As he briskly walks through the school’s front doors, Mei and Rand approach our disappointed little circle.

“So he’s still out, I take it?” she comments, like it’s the continuing saga of her favorite soap opera.

I nod, staring after him in defeat and worried that I made it worse. He asked for space and time to work through his own feelings, but I also couldn’t ignore him. I love him as thoroughly and deeply as the others, and I can’t downplay that.

“Huh,” Donovan grunts, glancing at the doors. “I really expected a lecture on why it was important to think things through before committing to a poly relationship.”

Felix drags his hands down his face. “Dude, it’s not that simple for K. I know asshole is your whole MO, but maybe lay off him a bit. Badgering him to give in isn’t going to work this time.” He frowns. “It’s never worked, come to think of it.”
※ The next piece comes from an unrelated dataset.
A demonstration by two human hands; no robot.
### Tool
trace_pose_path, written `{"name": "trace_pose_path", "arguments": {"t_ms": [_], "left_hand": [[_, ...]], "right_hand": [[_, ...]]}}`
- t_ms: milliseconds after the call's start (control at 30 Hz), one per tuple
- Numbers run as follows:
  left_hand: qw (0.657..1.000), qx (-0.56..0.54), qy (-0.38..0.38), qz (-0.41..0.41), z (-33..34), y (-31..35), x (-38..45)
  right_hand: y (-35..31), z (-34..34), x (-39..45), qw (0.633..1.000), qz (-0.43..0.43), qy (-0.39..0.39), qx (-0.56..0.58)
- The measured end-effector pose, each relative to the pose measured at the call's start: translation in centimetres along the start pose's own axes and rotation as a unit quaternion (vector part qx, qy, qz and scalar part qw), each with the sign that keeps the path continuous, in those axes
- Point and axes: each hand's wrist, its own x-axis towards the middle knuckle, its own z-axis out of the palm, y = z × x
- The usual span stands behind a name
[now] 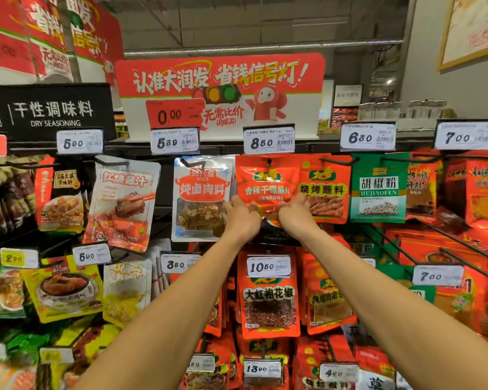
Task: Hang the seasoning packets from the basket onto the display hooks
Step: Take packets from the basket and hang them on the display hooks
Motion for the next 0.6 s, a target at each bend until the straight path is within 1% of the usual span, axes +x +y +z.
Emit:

“Fine,” Donovan grumbles, running a hand through his short black hair. “But goddamn, he better fucking pull his head out of his ass soon. There’s only so much of his brooding I can take.”

“At least he’s not disappearing again,” Nolan observes, crossing his arms over his chest and hunching into his coat. “He’s going to be there tomorrow.”
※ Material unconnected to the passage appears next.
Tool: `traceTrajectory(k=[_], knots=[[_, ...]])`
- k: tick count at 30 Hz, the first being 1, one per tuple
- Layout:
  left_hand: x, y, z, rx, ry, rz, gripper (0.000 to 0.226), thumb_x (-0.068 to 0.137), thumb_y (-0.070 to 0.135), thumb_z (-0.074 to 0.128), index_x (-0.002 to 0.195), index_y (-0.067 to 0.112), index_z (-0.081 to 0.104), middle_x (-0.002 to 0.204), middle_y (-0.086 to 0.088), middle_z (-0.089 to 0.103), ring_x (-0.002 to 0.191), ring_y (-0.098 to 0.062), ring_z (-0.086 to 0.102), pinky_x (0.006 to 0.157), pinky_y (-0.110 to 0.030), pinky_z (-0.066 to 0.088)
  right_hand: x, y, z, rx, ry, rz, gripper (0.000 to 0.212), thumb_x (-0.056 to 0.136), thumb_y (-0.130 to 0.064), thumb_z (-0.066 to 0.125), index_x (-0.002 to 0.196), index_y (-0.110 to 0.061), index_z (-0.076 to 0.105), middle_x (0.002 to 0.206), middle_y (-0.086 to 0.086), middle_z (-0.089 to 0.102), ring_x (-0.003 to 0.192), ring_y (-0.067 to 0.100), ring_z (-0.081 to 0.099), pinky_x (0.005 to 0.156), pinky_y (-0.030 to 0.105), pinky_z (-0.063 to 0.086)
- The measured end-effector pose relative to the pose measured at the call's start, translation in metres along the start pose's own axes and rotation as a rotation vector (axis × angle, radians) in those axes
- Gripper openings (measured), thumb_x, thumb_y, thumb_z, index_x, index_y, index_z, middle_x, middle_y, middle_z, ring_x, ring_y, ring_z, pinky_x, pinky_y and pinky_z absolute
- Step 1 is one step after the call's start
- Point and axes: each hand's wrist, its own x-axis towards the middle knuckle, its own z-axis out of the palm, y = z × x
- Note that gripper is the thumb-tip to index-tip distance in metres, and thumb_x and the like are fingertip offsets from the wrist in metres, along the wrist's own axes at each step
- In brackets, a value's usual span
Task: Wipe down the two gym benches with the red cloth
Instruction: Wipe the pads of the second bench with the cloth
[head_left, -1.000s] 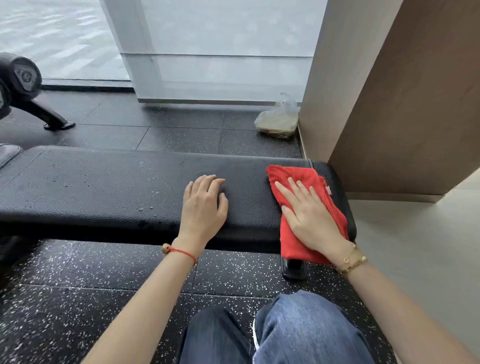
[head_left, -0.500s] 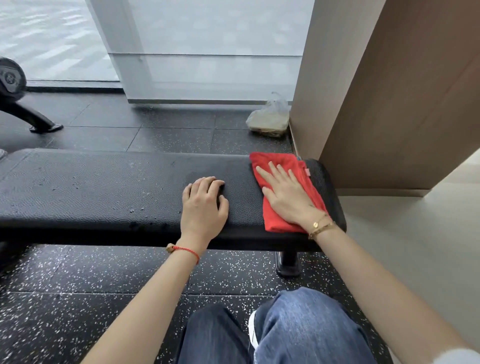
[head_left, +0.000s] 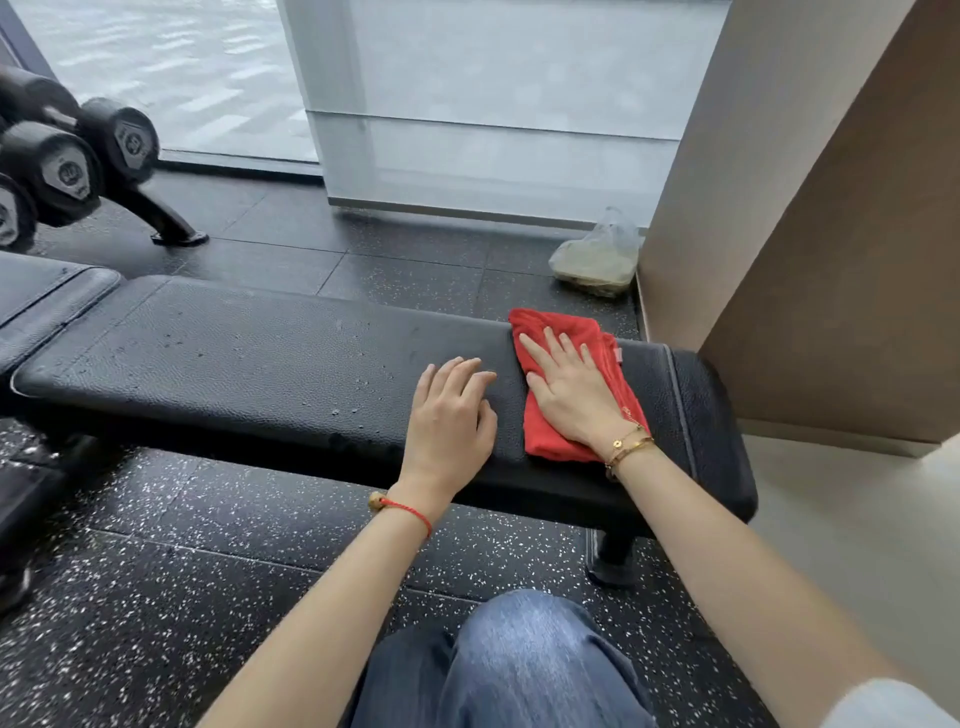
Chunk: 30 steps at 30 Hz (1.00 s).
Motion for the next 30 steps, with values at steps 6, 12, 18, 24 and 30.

I send a wave of warm magic Nolan’s way, the spell natural for how frequently I cast it, and he seems to relax. Wordlessly, Donovan shifts closer to him, leaning against the wall so the sides of their bodies touch. Felix takes up the other side, and the rest of us huddle closer around him, as if to protect him against a bitter winter night. Nolan’s lips press tightly together, and he rolls his eyes, but he keeps any complaints of us babying him to himself.

Attempting to salvage Connor’s birthday morning, I wrap my arms around his bicep, his hands still full of the cupcake container, and ask, “What do you want to do for your birthday?”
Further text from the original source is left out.